Reagan and the Cold War
By seeking to talk to Soviet leaders and end the Cold War, Reagan helped to win it
[Read the full article at Texas National Security Review]
Scholars love debating the role of Ronald Reagan in the Cold War. Some say he aimed to win the Cold War. Others claim he wanted to end the Cold War. Some say he wanted to abolish nuclear weapons and yearned for a more peaceful world; others say he built up American capabilities, prepared to wage nuclear war, and sought to destroy communism and the evil empire that embodied it. Noting these contradictions and Reagan’s competing impulses, some writers even claim that he wanted to do all of these things.
Figuring out what Ronald Reagan wanted to do, or, more precisely, what things he wanted most to do, may be an impossible task. When reading memoirs about Reagan and interviews with his advisors, what impresses and surprises the most is that the “great communicator” was regarded as “impenetrable” by many of those who adored him, who worked for him, and who labored to impress his legacy on the American psyche.

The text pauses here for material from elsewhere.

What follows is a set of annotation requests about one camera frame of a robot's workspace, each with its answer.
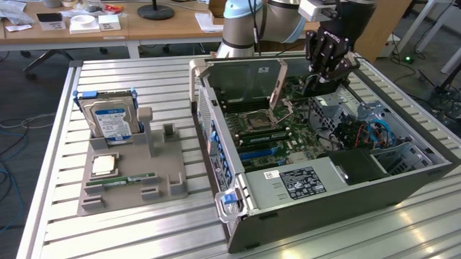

Nonetheless, the growing documentary record, along with memoirs and oral histories, allows for a more careful assessment of Reagan’s personal impact on the endgame of the Cold War. His role was important, albeit not as important as Mikhail Gorbachev’s. But his significance stemmed less from the arms buildup and ideological offensive that he launched at the onset of his presidency in 1981 than from his desires to abolish nuclear weapons, tamp down the strategic arms race, and avoid Armageddon. These priorities inspired Reagan to make overtures to Soviet leaders; gain a better understanding of their fears; and, eventually, to engage Gorbachev with conviction, empathy, and geniality. After 1985, many of Reagan’s national security advisors, intelligence analysts, and political allies disdained the president’s nuclear abolitionism, distrusted Gorbachev, and exaggerated the strength and durability of the Soviet regime. Reagan, however, strove to consummate the Intermediate-Range Nuclear Forces Treaty, push forward on strategic arms reductions, and solidify his relationship with a pliable Soviet leader who was trying to reshape his own country. Reagan’s sincerity, goodwill, strong desire for negotiations, and shared commitment to nuclear abolition (however abstract) reassured Gorbachev, helping to sustain a trajectory whose end results the Soviet leader did not foresee or contemplate. Paradoxically, then, Reagan nurtured the dynamics that won the Cold War by focusing on ways to end it.